La Moncloa cuestiona que la Policía no haya trasladado al Gobierno un informe sobre Marruecos que sí ha salido a la luz en plena crisis migratoria en Ceuta. La oposición y Jupol elevan la presión sobre Fernando Grande-Marlaska, al que piden dimitir por la gestión de la frontera.

La crisis por la entrada masiva de inmigrantes en Ceuta ha abierto un nuevo frente político en Madrid: La Moncloa asegura que le “sorprende” que la Policía no haya compartido con el Gobierno la información recogida en un informe sobre Marruecos, mientras el Partido Popular y el sindicato Jupol han aprovechado el episodio para disparar contra Fernando Grande-Marlaska y pedir su dimisión. El choque no es menor: en medio de una tensión diplomática y de seguridad sin precedentes, el Ejecutivo intenta defender que no recibió advertencias clave, mientras la oposición sostiene que el ministro del Interior ha perdido el control de la crisis.

Según informó El País, el director de la Policía se reunió con el jefe de los agentes que elaboraron el documento sobre Marruecos, en una escena que revela la sensibilidad interna del asunto y la presión sobre los mandos policiales. Desde el Gobierno insisten en que les llama la atención que un informe de ese alcance no haya sido trasladado por los cauces institucionales habituales, una crítica que apunta tanto a la cadena de mando policial como a la forma en que se gestionó la información en un momento especialmente delicado. En paralelo, el PP acusa a Marlaska de mentir y exige su salida inmediata del Ministerio del Interior, elevando el tono político de una crisis que ya ha desbordado el terreno migratorio para convertirse en una disputa por responsabilidades.

Lo que está en juego va más allá de un cruce de acusaciones. La entrada de miles de personas a Ceuta puso en evidencia la fragilidad del control fronterizo, la dependencia de la cooperación con Marruecos y la capacidad real del Estado español para anticipar una situación de este tipo.

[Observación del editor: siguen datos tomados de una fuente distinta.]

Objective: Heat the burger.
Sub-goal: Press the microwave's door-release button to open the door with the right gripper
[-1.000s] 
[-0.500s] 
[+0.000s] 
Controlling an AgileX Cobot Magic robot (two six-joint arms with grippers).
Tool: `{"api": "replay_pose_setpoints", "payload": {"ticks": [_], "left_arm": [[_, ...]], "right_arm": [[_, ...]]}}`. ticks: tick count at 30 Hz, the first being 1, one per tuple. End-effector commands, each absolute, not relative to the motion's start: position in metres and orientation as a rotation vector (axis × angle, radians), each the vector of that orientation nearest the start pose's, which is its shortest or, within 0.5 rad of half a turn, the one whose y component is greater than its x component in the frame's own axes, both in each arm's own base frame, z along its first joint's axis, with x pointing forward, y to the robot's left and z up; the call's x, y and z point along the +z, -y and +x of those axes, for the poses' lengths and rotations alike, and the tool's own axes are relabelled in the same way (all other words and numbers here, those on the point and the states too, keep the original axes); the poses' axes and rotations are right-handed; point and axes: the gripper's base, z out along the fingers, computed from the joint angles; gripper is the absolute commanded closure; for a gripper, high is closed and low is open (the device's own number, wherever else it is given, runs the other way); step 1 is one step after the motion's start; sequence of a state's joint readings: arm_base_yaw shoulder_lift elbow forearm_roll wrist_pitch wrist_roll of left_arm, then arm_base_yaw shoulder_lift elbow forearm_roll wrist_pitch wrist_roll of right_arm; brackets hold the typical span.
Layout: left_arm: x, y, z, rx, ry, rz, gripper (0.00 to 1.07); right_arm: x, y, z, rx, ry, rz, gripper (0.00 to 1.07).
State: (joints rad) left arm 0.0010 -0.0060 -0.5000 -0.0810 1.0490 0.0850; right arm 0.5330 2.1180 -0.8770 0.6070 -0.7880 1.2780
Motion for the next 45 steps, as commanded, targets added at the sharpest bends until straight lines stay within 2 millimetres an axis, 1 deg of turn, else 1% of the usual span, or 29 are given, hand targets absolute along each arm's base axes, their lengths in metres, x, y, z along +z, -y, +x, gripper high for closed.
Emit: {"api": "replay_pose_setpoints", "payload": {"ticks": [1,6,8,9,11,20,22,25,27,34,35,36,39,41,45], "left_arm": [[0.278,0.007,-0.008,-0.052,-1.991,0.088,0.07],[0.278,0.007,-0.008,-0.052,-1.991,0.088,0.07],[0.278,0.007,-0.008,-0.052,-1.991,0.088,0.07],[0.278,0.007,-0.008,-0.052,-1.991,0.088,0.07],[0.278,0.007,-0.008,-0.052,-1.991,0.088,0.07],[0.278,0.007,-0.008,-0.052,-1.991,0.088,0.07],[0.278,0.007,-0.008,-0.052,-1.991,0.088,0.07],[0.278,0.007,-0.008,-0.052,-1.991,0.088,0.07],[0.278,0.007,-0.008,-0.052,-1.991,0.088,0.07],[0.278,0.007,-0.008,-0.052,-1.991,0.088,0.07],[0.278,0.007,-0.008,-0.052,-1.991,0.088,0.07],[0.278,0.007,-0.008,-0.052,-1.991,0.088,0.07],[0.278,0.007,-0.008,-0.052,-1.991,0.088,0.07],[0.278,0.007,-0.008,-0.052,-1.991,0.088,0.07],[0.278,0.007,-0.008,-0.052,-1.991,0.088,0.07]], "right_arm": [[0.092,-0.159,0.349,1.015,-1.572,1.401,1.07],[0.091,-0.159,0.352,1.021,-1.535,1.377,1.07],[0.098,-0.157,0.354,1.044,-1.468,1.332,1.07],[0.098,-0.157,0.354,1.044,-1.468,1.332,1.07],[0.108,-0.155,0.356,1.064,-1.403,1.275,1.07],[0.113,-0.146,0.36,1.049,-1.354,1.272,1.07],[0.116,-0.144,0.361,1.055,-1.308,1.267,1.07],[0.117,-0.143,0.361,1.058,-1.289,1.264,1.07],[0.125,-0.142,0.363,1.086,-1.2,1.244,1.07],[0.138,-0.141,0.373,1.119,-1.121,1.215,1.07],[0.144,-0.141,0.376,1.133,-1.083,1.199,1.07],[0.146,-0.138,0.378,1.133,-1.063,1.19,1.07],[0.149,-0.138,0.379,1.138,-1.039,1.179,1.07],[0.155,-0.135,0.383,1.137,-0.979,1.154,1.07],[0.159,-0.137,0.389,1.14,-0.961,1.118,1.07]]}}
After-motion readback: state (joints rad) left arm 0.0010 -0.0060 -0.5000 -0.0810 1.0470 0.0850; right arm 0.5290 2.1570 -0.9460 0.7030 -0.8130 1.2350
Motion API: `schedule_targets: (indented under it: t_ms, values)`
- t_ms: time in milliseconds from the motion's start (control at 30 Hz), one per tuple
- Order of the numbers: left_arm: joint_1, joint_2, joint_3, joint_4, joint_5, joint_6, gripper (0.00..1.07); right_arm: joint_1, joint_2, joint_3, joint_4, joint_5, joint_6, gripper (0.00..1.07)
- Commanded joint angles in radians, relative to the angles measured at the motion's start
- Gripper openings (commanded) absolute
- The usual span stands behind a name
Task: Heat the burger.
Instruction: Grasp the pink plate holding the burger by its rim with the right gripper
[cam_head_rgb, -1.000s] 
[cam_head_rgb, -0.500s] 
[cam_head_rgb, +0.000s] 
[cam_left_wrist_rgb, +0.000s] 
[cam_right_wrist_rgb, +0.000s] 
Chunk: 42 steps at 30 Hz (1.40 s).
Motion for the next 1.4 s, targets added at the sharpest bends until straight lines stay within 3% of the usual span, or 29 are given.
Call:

Si, como sostiene La Moncloa, hubo información relevante que no llegó al Consejo de Ministros, la pregunta es por qué falló el circuito interno; si, por el contrario, el Gobierno conocía el riesgo y no actuó, la discusión cambia por completo y golpea de lleno la credibilidad de Interior. En ambos escenarios, el coste político es alto porque la ciudadanía ve una frontera desbordada, fuerzas de seguridad presionadas y una Administración que se acusa mutuamente de no haber estado a la altura.

El caso además deja otra lección incómoda: cuando una crisis migratoria se mezcla con la lucha partidista, la respuesta estatal pierde cohesión y gana ruido. Ceuta no es solo un problema de orden público o de política exterior; es también un termómetro de la capacidad del Gobierno para coordinar información, proteger la frontera y evitar que cada dato filtrado se convierta en munición política. Y en ese terreno, por ahora, nadie parece salir fortalecido.